*EXERCISE REQUIREMENTS*. Show the lines of the material that contain the word "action".

= = = =

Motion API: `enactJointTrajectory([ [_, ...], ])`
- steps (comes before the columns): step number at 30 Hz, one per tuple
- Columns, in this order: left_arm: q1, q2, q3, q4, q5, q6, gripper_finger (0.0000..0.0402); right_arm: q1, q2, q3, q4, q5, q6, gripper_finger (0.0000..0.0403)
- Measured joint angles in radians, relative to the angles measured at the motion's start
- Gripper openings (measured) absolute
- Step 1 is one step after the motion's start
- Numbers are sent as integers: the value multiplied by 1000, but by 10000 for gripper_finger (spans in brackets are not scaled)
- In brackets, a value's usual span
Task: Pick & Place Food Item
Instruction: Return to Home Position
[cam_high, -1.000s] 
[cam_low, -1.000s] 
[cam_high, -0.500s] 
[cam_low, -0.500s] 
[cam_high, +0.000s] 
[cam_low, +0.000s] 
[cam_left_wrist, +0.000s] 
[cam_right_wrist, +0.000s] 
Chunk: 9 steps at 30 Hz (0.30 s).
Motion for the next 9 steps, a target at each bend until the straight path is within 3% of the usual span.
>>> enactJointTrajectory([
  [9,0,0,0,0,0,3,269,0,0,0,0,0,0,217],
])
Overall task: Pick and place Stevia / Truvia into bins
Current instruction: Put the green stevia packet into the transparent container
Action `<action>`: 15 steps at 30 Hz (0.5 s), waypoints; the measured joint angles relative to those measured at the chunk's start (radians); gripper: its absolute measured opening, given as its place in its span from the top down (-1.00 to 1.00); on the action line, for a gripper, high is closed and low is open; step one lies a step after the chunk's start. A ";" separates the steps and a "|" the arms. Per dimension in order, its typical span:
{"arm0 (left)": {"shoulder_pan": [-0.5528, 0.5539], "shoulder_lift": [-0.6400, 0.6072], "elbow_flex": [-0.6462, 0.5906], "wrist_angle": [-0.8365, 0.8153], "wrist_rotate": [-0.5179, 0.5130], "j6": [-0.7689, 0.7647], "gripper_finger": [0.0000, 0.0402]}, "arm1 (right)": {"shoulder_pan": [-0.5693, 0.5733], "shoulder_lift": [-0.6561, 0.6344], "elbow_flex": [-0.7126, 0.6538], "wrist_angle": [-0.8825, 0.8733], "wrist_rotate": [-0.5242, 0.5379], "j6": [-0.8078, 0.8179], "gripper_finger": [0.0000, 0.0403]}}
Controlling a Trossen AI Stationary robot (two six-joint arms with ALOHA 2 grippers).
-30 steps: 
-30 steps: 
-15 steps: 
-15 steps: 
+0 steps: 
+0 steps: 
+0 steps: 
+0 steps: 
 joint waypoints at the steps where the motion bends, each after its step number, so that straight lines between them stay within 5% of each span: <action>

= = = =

*SOLVED PROBLEM*.
Action `<action>`: 15 steps at 30 Hz (0.5 s), waypoints; the measured joint angles relative to those measured at the chunk's start (radians); gripper: its absolute measured opening, given as its place in its span from the top down (-1.00 to 1.00); on the action line, for a gripper, high is closed and low is open; step one lies a step after the chunk's start. A ";" separates the steps and a "|" the arms. Per dimension in order, its typical span:
 joint waypoints at the steps where the motion bends, each after its step number, so that straight lines between them stay within 5% of each span: <action>

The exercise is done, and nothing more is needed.